Class | Sorting algorithm |
---|---|
Data structure | Array |
Worst-case performance | O(wn) |
Worst-case space complexity | O(w + N) |
In computer science, radix sort is a non-comparative integer sorting algorithm that sorts data with integer keys by grouping keys by the individual digits which share the same significant position and value. A positional notation is required, but because integers can represent strings of characters (e.g., names or dates) and specially formatted floating point numbers, radix sort is not limited to integers. Radix sort dates back as far as 1887 to the work of Herman Hollerith on tabulating machines.
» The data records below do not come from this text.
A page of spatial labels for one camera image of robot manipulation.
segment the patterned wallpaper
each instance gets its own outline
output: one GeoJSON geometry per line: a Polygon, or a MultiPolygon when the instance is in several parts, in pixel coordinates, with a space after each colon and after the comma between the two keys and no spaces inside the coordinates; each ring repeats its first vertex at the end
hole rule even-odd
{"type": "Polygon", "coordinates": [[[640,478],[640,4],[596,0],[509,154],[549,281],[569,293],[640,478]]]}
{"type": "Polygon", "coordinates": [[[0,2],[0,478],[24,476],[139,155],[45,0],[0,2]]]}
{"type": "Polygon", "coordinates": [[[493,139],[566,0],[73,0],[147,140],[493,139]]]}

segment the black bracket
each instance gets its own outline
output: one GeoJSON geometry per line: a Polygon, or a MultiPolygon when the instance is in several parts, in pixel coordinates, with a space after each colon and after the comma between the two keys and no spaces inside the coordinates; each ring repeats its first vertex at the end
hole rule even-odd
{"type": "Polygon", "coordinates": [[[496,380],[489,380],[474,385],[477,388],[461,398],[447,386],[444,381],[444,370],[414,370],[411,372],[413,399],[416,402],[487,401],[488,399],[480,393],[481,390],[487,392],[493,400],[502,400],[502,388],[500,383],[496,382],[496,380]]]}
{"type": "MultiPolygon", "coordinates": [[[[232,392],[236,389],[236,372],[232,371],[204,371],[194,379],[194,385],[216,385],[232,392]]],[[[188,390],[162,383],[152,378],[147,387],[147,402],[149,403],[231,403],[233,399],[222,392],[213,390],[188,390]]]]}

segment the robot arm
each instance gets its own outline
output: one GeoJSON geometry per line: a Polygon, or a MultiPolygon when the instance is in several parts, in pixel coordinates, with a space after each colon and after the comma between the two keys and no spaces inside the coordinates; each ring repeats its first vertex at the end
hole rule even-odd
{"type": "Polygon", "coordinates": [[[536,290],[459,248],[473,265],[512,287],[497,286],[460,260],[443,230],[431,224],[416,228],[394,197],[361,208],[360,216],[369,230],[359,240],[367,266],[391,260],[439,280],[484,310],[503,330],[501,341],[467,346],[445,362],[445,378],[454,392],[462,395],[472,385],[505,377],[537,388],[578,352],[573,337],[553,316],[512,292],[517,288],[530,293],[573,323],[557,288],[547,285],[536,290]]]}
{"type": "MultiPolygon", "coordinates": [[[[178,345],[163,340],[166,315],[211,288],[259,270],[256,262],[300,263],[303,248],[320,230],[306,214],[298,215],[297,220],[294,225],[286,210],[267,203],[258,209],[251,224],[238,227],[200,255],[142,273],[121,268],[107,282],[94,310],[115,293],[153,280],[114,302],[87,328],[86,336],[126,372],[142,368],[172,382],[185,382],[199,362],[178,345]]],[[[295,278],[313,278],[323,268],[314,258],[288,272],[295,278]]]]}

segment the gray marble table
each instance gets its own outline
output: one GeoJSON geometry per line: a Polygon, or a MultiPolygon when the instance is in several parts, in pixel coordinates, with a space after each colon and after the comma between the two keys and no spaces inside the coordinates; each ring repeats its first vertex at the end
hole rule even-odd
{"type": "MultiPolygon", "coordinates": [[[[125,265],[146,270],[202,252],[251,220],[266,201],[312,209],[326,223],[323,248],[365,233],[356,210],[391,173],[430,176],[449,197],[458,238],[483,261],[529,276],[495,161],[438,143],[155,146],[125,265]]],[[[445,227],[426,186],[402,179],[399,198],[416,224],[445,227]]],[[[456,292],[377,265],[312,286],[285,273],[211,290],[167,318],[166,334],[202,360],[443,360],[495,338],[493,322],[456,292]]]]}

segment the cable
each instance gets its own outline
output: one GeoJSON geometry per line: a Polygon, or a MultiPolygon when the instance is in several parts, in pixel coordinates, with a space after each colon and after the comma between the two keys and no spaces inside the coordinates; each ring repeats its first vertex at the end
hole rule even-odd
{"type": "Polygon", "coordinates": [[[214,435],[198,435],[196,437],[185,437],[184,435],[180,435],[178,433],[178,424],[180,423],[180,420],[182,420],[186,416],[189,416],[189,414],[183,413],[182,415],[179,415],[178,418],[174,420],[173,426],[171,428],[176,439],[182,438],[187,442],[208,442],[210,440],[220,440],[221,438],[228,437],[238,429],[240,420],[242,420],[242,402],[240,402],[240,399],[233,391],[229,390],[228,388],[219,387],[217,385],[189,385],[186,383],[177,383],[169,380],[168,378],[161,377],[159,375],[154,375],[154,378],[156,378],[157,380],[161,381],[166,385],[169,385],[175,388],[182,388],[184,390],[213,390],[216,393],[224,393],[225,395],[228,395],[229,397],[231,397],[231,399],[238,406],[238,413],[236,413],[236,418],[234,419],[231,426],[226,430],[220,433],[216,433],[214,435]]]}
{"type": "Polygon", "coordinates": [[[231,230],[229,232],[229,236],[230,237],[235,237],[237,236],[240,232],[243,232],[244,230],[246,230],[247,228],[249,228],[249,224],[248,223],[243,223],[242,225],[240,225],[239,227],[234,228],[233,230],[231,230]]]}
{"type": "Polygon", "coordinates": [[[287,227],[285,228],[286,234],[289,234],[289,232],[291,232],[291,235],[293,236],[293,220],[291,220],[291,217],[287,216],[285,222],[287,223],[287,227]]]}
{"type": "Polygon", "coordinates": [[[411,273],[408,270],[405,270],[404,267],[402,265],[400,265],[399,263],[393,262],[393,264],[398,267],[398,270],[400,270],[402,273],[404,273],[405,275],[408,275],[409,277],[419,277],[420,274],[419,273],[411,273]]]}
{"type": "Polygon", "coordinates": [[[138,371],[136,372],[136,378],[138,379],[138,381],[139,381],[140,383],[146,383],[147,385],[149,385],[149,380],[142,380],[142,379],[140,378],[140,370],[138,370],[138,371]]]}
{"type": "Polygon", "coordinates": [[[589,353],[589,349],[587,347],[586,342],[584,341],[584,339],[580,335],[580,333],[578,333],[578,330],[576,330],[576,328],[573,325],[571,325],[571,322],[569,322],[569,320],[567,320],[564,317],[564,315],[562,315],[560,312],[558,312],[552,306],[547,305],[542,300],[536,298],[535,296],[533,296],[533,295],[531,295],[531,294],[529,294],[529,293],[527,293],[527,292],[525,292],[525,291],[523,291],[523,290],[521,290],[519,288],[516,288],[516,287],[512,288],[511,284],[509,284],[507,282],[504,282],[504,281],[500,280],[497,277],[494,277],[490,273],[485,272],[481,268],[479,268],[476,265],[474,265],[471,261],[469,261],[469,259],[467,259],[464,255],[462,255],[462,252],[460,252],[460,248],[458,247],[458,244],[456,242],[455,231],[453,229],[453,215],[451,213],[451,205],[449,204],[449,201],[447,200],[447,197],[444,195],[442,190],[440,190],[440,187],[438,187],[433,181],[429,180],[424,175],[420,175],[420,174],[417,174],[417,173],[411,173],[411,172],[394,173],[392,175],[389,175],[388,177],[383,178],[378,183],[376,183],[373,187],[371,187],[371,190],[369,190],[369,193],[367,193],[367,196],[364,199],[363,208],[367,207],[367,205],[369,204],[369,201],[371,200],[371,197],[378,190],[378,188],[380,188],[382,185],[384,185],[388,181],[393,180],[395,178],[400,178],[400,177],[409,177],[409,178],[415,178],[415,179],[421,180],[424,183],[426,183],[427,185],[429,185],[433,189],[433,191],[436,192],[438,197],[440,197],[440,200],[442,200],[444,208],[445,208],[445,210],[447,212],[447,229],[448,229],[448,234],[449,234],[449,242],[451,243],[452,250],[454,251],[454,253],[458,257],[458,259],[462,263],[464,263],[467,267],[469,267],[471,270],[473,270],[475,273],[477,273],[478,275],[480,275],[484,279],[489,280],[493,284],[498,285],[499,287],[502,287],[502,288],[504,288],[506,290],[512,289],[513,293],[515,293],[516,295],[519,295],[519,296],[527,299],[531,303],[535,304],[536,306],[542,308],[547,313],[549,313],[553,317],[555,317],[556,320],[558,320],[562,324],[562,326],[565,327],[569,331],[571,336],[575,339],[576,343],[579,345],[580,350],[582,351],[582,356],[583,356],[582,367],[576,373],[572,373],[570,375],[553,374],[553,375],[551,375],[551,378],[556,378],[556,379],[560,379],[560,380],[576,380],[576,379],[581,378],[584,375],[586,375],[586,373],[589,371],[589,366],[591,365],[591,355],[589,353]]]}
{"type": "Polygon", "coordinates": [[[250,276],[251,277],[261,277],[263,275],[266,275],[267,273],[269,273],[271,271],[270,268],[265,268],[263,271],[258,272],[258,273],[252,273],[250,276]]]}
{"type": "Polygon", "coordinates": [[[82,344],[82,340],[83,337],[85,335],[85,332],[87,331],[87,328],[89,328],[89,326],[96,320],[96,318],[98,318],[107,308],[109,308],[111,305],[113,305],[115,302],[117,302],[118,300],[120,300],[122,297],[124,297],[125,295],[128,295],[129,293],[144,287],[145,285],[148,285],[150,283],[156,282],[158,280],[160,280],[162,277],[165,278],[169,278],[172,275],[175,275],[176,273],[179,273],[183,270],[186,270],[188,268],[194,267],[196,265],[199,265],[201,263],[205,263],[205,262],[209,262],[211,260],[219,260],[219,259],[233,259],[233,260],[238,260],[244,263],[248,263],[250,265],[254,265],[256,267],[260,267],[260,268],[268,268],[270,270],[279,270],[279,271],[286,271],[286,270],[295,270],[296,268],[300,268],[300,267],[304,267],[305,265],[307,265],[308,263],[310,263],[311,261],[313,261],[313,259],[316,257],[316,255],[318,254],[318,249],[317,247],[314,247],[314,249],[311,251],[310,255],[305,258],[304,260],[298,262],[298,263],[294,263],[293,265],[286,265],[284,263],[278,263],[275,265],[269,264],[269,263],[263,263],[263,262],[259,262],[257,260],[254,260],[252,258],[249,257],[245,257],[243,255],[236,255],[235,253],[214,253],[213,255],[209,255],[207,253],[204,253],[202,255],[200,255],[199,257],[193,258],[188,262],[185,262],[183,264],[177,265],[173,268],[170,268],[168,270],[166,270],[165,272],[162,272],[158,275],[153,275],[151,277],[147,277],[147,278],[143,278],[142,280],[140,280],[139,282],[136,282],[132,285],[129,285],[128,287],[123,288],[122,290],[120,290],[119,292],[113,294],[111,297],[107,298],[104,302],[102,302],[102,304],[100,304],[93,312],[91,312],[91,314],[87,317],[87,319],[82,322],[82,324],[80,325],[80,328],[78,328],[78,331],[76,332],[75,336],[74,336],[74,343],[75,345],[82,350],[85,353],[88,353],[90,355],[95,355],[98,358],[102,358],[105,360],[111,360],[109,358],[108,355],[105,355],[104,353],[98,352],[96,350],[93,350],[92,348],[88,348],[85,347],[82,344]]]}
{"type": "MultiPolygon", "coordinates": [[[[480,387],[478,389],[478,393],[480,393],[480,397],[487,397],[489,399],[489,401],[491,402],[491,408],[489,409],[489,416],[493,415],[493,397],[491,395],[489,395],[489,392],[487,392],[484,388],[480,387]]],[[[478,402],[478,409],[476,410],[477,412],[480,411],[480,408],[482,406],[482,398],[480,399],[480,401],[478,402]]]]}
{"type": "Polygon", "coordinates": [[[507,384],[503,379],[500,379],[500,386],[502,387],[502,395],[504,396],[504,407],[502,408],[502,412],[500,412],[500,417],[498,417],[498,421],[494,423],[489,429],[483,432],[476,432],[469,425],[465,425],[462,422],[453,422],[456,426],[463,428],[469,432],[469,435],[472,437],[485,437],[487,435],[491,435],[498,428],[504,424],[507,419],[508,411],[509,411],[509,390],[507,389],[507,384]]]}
Most digital computers internally represent all of their data as electronic representations of binary numbers, so processing the digits of integer representations by groups of binary digit representations is most convenient. Two classifications of radix sorts are least significant digit (LSD) radix sorts and most significant digit (MSD) radix sorts. LSD radix sorts process the integer representations starting from the least digit and move towards the most significant digit. MSD radix sorts work the other way around.
LSD radix sorts typically use the following sorting order: short keys come before longer keys, and keys of the same length are sorted lexicographically. This coincides with the normal order of integer representations, such as the sequence 1, 2, 3, 4, 5, 6, 7, 8, 9, 10, 11.
MSD radix sorts use lexicographic order, which is suitable for sorting strings, such as words, or fixed-length integer representations. A sequence such as "b, c, d, e, f, g, h, i, j, ba" would be lexicographically sorted as "b, ba, c, d, e, f, g, h, i, j". If lexicographic ordering is used to sort variable-length integer representations, then the representations of the numbers from 1 to 10 would be output as 1, 10, 2, 3, 4, 5, 6, 7, 8, 9, as if the shorter keys were left-justified and padded on the right with blank characters to make the shorter keys as long as the longest key for the purpose of determining sorted order.
The topic of the efficiency of radix sort compared to other sorting algorithms is somewhat tricky and subject to quite a lot of misunderstandings. Whether radix sort is equally efficient, less efficient or more efficient than the best comparison-based algorithms depends on the details of the assumptions made. Radix sort complexity is O(wn) for n keys which are integers of word size w. Sometimes w is presented as a constant, which would make radix sort better (for sufficiently large n) than the best comparison-based sorting algorithms, which all perform O(n log n) comparisons to sort n keys. However, in general w cannot be considered a constant: if all n keys are distinct, then w has to be at least log n for a random-access machine to be able to store them in memory, which gives at best a time complexity O(n log n). That would seem to make radix sort at most equally efficient as the best comparison-based sorts (and worse if keys are much longer than log n).